Hawrami worked in President Masoud Barzani's office from 2004 to 2011, mainly using his English language skills and also sometimes Arabic and his fluency in Persian.

At the KDP's 13th congress in December 2010, Hawrami became the youngest member of the party's Leadership Council. He was elected with 742 votes of congress members to the 51-seat Leadership Council, coming 23rd in the election. There were 140 candidates in the election.

From July 2011 to February 2017, Hawrami was Head of the KDP's Foreign Relations Office. In 2014 and 2018 he travelled across Europe to campaign for the KDP among the Kurdish diaspora to vote abroad in the Iraqi parliament elections and the Kurdistan provincial council elections. From March 2017 to February 2019, Hawrami was Senior Advisor to President Masoud Barzani for political and international affairs.

Hawrami travelled abroad to speak at think tanks and universities. He spoke at the Middle East Institute in Washington D.C. in July 2015, at the Washington Institute for Near East Policy in February 2016, and at the University of Oxford's Middle East Centre in May 2017. He went to the Munich Security Conference as a Munich Young Leader in 2015, with President Masoud Barzani in 2017 as his political and international affairs adviser, and with Kurdistan Regional Government Prime Minister Masrour Barzani in 2020. In March 2020, he spoke at an open conference in the German Federal Parliament about the Kurdish Question in the Middle East, which was organized by German MP Helin Evrim Sommer.

=== Kurdistan independence referendum ===

Hawrami was in President Masoud Barzani's team that prepared and campaigned for the Kurdistan independence referendum of 25 September 2017. As Barzani's senior assistant, he was a vocal supporter of the referendum and of independence for Kurdistan from Iraq.

=== Election to Kurdistan Parliament ===
The KDP selected Hawrami to head the party's list of candidates in the 30 September 2018 Kurdistan parliamentary election.
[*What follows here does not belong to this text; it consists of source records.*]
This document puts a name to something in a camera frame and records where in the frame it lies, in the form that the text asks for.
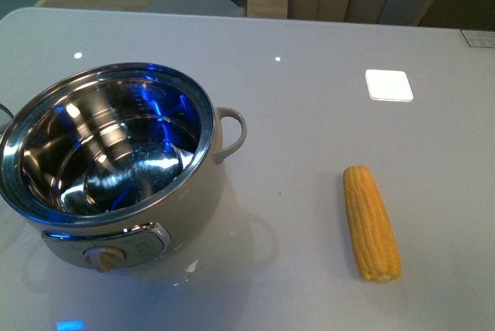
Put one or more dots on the yellow corn cob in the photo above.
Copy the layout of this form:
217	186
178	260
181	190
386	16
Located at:
375	251

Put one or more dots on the beige electric cooking pot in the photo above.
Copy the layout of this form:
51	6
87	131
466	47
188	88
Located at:
116	165

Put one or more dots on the table corner label sticker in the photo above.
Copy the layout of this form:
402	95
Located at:
479	38

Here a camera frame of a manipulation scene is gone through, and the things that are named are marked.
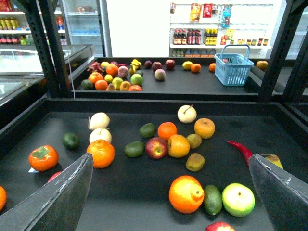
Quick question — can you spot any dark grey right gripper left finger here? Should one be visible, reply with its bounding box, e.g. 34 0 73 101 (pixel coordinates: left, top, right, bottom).
0 153 93 231

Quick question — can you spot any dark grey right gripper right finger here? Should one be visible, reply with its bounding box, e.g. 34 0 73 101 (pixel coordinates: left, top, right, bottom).
249 154 308 231

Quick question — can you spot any black fruit shelf tray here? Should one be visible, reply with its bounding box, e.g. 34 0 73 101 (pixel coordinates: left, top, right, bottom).
0 99 308 231

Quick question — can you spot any rear yellow lemon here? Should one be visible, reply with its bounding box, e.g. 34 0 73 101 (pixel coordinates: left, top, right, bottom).
182 61 193 70

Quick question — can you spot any white retail shelf with bottles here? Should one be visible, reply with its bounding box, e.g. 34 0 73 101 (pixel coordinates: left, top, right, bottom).
169 0 275 58

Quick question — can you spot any red apple left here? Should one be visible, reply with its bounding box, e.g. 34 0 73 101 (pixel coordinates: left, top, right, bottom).
48 171 62 182

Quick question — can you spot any yellow green pear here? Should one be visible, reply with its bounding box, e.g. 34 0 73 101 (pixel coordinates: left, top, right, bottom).
261 154 284 169

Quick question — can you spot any bright green apple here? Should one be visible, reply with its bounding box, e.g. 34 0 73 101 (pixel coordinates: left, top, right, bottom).
222 183 255 218

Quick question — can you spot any orange persimmon green leaf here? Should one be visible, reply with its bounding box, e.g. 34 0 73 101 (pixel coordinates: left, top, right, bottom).
28 145 59 172

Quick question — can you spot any orange at left edge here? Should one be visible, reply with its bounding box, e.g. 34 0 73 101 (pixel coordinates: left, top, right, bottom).
0 186 7 211

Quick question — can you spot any red chili pepper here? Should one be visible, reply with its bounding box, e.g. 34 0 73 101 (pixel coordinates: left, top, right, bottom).
227 141 253 167

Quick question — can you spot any dark green avocado left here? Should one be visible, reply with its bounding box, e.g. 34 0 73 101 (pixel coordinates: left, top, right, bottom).
62 132 79 150

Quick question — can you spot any dark green avocado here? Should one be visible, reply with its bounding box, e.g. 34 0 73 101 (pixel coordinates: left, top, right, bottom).
62 132 79 150
203 185 222 216

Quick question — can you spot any large orange mandarin left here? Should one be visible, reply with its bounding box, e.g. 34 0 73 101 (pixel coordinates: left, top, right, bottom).
87 139 116 168

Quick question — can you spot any dark green avocado front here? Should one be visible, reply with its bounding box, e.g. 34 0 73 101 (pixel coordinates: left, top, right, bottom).
203 185 222 216

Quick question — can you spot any red apple bottom edge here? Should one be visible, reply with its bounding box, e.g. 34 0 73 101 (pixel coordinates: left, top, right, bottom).
205 221 235 231

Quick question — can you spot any white pear middle left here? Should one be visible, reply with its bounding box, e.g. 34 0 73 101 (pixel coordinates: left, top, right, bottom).
89 128 112 143

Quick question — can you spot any white pear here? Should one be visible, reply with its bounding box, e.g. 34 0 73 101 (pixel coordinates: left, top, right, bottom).
177 104 197 124
88 112 110 130
89 128 112 143

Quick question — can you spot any brown kiwi front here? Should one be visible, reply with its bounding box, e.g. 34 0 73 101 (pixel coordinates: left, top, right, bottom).
185 153 205 172

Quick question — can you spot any brown kiwi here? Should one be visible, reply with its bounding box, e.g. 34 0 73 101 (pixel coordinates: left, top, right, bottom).
185 153 205 172
186 133 202 149

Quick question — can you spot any white pear upper left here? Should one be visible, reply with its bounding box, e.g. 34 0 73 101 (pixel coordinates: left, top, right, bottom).
88 112 110 130

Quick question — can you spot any green lime front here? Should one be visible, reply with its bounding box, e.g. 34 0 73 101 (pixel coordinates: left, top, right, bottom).
124 141 144 158

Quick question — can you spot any green lime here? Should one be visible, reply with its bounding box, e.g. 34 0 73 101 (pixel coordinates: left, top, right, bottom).
124 141 144 158
140 123 156 139

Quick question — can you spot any large orange with navel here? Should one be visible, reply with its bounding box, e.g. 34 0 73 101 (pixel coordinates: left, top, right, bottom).
168 175 205 214

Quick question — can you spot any golden yellow apple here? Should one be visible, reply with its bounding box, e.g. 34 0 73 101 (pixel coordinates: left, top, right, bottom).
194 118 216 139

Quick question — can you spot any brown kiwi rear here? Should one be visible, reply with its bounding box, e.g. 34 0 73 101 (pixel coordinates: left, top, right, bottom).
186 133 202 149

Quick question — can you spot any red yellow apple centre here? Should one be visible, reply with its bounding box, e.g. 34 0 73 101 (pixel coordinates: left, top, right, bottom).
145 137 168 160

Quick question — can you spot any yellow orange persimmon fruit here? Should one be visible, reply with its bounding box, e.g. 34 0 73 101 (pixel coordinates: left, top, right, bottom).
167 134 190 158

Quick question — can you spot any green lime rear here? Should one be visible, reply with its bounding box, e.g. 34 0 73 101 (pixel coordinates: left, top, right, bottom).
140 123 156 139

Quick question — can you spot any white pear rear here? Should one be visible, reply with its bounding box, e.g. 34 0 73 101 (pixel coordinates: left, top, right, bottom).
177 104 197 124

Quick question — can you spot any small orange tangerine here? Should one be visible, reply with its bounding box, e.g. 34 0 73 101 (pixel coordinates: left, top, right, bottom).
158 122 178 142

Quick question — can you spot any small blue background basket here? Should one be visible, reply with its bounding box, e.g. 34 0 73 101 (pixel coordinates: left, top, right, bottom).
214 44 255 87

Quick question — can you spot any rear green apple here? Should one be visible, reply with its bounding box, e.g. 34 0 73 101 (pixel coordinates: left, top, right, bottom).
130 74 143 86

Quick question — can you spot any rear orange tangerine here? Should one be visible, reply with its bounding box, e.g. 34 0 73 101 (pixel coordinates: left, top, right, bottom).
191 64 202 73

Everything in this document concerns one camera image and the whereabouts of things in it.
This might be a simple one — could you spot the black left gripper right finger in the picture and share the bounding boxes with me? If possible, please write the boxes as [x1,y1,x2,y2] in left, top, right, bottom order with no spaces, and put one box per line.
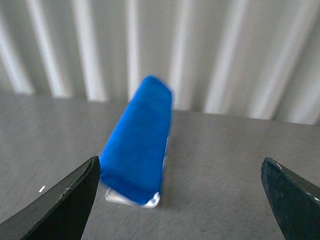
[261,157,320,240]

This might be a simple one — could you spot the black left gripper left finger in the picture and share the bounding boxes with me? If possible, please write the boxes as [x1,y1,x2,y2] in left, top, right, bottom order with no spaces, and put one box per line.
[0,156,100,240]

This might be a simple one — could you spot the blue microfiber cloth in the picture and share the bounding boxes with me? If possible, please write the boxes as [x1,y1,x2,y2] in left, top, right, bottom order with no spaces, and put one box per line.
[99,75,173,206]

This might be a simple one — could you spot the white towel rack base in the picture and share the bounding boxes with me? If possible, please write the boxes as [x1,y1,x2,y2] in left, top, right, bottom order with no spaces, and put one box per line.
[104,139,172,209]

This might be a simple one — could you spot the white pleated curtain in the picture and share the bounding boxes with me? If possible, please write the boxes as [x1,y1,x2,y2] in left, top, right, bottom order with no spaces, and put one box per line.
[0,0,320,125]

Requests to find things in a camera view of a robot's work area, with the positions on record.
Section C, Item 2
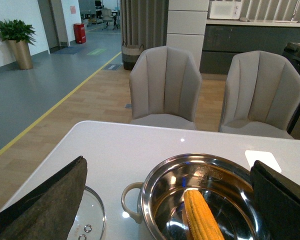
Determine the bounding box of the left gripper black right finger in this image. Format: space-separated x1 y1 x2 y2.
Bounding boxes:
250 160 300 240

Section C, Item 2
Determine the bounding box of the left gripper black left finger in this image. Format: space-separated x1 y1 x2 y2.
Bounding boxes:
0 156 88 240

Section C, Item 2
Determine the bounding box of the glass pot lid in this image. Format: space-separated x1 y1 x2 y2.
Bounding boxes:
67 186 106 240

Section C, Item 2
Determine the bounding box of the yellow corn cob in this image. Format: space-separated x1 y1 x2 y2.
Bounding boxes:
183 189 225 240

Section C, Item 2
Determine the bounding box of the beige steel cooking pot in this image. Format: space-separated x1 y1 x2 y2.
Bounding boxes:
122 153 271 240

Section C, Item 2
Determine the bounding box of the right beige upholstered chair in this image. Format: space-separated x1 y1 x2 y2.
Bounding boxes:
218 50 300 139

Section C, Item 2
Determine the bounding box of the beige upholstered chair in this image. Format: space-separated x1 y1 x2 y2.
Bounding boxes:
129 46 203 130
218 50 300 139

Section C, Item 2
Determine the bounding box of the left beige upholstered chair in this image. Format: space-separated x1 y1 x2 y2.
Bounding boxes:
129 46 203 130

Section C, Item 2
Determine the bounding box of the dark kitchen counter cabinet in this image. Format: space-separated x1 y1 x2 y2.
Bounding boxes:
199 20 300 75

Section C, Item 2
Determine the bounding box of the woven laundry basket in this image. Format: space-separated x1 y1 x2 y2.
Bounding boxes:
121 41 144 71

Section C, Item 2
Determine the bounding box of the green potted plant gold planter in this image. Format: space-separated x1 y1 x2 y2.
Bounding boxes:
0 19 36 70

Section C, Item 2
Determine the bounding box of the red fire extinguisher box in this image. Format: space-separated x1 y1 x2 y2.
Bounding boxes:
73 23 86 44

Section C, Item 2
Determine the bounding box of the white microwave oven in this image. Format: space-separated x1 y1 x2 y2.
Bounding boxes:
208 1 243 20

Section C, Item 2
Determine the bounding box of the grey office chair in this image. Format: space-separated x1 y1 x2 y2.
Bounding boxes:
101 8 114 29

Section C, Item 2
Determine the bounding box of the white refrigerator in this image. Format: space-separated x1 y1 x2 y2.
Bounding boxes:
166 0 209 68

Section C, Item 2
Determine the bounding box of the grey pleated curtain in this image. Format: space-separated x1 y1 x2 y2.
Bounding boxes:
120 0 169 50

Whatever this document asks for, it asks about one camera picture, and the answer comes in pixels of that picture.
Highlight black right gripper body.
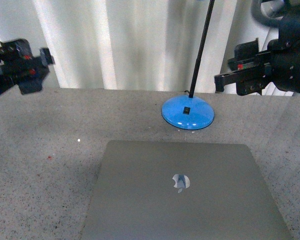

Hawrami campaigned on the message that "a strong KDP will strengthen Kurdistan" after five years of the war against ISIS and economic and humanitarian crises. He also campaigned for drafting a Kurdistan constitution and for economic and administrative reform and diversification.

In mid-August, some senior members of the Patriotic Union of Kurdistan political party hinted that they wanted to postpone the election. Hawrami responded forcefully several times on social media: “NO POSTPONMENT [sic]. It is vital for our democracy and a new start for a better work in serving Our citizens. No excuses." The KDP won the election with 688,070 votes, giving the KDP 45 seats, shy of a majority in the 111-seat parliament. Hawrami personally got 47,436 votes in the semi-open list system election. On 18 February 2019, MPs elected Hawrami as Deputy Speaker of the Kurdistan Parliament, with 68 votes. The election for the three parliament presidency posts was delayed for over three months because the KDP and Patriotic Union of Kurdistan (PUK) were still in protracted negotiations on forming a government coalition, which led to the PUK boycotting the vote for parliament's leadership positions.

== Education ==
Hawrami has a bachelor's degree in English Literature at the University of Salahaddin in Erbil, graduating in 1999. In 2016, he completed a master's degree in international relations at the English-language University of Kurdistan Hewler.

In 2017 he began writing a doctorate thesis in English on the European Union's foreign policy challenges in the Middle East, supervised by Soran University in Kurdistan Region, Iraq. He defended his doctoral thesis at a viva voce at Soran University on 10 December 2020, and was awarded his doctoral degree shortly after. Hawrami wrote on his Twitter account: "1st time in Kurdistan Region for a PhD thesis in International Relations to be written & discussed in English."

== Writings ==
Hawrami has written eight books in Kurdish on politics, including “Freedom and the Relationship between Opposition and Authority in a Democratic Experience”, “The Cadres Thought and the Political Marketing”, and “Impossible Politics in a Dynamic Equation.”

== Personal life ==
Hawrami is married and has three daughters and a son.